Investigating potency of TMC-126 against wild-type and mutant variants of HIV-1 protease: a molecular dynamics and free energy study

Abstract

ABSTRACT A detailed computational study was performed to investigate the conformational changes of flap region and the mechanism underlying the binding of the inhibitor TMC-126 to HIV-1 protease (PR1) and its mutant variants through molecular dynamics simulations in conjunction with the molecular mechanics Poisson–Boltzmann (MM-PBSA) free energy calculation. Further, we have studied the effectiveness of the inhibitor against HIV-2 protease (PR2). The MM-PBSA calculation suggests that TMC-126 loses its potency against mutant variants and PR2 compared to wild-type PR1 mainly due to the loss in intermolecular electrostatic interactions.

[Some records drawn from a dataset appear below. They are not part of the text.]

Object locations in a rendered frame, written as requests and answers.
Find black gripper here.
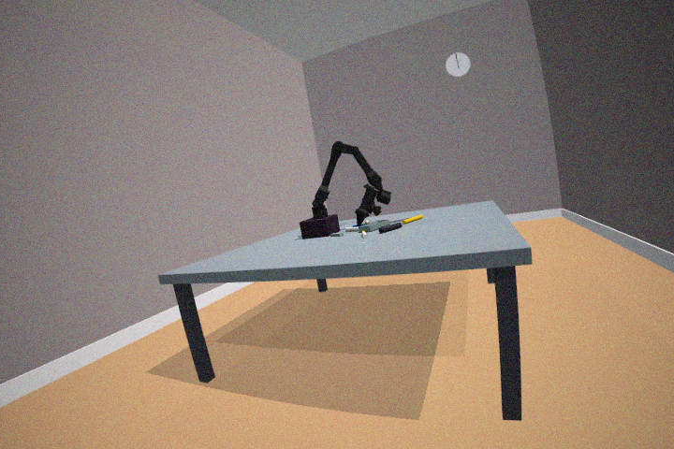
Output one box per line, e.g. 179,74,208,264
355,196,374,226

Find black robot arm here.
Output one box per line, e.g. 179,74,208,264
312,141,392,220

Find keyboard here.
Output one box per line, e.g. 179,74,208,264
359,219,390,233

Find dark grey cylinder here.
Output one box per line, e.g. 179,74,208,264
379,223,402,234

The potency of the inhibitor decreases in the order: wild type PR1 > M46L > MDR20 > I50V > PR2 > V32I > A28S. Our study reveals that the flap of PR1 adopts a semi-open conformation due to the mutation I50V or MDR20. The dissimilar nature of the movement of the flap tip of both monomers is evident from the dynamic cross-correlation map. The protein structural network analysis displays that mutation causes structural rearrangements and changes the communication path between residues. Overall, we believe our study may help explore and accelerate the development of novel HIV-1/HIV-2 protease inhibitors with better potency.